Abstract

Burkholderia cepacia complex (Bcc) has caused healthcare-associated outbreaks, often in association with contaminated products. The identification of 4 Bcc bloodstream infections in patients residing at a single skilled nursing facility (SNF) within 1 week led to an epidemiological investigation to identify additional cases and the outbreak source. A case was initially defined via a blood culture yielding Bcc in a SNF resident receiving intravenous therapy after 1 August 2016. Multistate notifications were issued to identify additional cases. Public health authorities performed site visits at facilities with cases to conduct chart reviews and identify possible sources. Pulsed-field gel electrophoresis (PFGE) was performed on isolates from cases and suspect products. Facilities involved in manufacturing suspect products were inspected to assess possible root causes. An outbreak of 162 Bcc bloodstream infections across 59 nursing facilities in 5 states occurred during September 2016-January 2017. Isolates from patients and pre-filled saline flush syringes were closely related by PFGE, identifying contaminated flushes as the outbreak source and prompting a nationwide recall.

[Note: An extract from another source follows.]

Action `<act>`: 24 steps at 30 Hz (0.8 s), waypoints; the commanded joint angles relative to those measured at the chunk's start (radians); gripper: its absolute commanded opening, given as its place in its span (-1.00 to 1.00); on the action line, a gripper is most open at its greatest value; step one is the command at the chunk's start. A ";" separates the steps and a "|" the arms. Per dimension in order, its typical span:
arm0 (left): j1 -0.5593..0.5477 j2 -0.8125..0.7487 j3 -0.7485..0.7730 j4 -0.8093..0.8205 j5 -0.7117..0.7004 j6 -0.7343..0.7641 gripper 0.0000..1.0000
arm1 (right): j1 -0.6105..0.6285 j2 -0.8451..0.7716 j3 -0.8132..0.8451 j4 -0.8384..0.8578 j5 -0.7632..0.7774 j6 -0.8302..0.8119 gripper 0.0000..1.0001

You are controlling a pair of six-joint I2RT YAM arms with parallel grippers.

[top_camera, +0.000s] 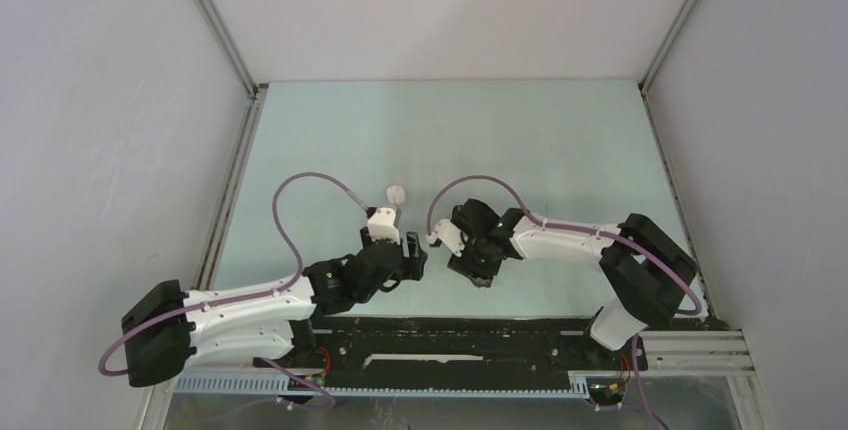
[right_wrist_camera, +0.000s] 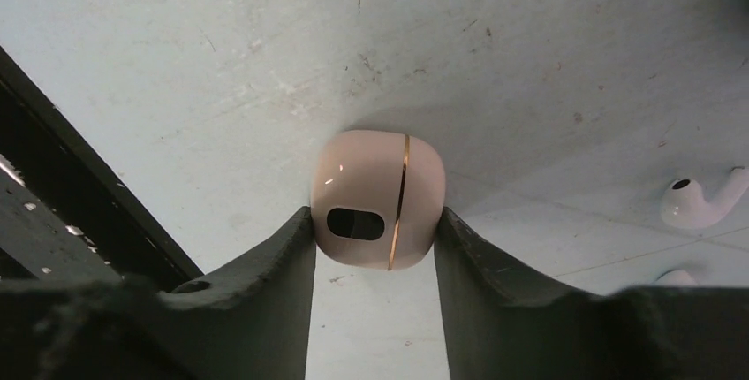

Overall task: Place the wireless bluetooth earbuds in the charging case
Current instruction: Pick up the charging case at the center of the board.

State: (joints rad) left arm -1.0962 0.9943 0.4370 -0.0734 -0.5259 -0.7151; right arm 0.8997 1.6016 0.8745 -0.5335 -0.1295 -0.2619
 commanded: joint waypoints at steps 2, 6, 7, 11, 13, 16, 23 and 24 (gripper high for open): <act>0.006 -0.004 -0.021 0.049 -0.022 -0.027 0.56 | 0.002 -0.034 0.026 0.024 0.023 -0.028 -0.24; 0.009 0.009 -0.027 0.125 0.045 -0.011 0.56 | -0.008 -0.136 0.004 0.010 -0.046 -0.085 -0.38; 0.011 0.014 -0.029 0.149 0.073 -0.007 0.56 | -0.012 -0.163 -0.004 0.008 -0.061 -0.097 -0.39; 0.034 0.037 -0.046 0.302 0.234 -0.004 0.54 | -0.050 -0.288 -0.036 0.012 -0.151 -0.136 -0.41; 0.057 0.049 -0.061 0.394 0.341 -0.016 0.51 | -0.087 -0.352 -0.047 0.016 -0.197 -0.148 -0.41; 0.109 0.081 -0.095 0.538 0.489 -0.071 0.46 | -0.143 -0.406 -0.054 0.025 -0.238 -0.157 -0.41; 0.194 0.245 -0.127 0.926 0.837 -0.229 0.34 | -0.191 -0.458 -0.061 0.020 -0.275 -0.180 -0.40; 0.195 0.269 -0.114 0.947 0.858 -0.242 0.32 | -0.189 -0.461 -0.062 0.018 -0.281 -0.184 -0.40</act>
State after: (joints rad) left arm -0.9100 1.1969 0.3023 0.6067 0.1074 -0.8581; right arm 0.7109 1.1717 0.8219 -0.5365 -0.3595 -0.4137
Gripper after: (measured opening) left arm 0.674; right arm 0.505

Inspections of facilities at the saline flush manufacturer identified deficiencies that might have led to the failure to sterilize a specific case containing a partial lot of the product. Communication and coordination among key stakeholders, including healthcare facilities, public health authorities, and state and federal agencies, led to the rapid identification of an outbreak source and likely prevented many additional infections. Effective processes to ensure the sterilization of injectable products are essential to prevent similar outbreaks in the future.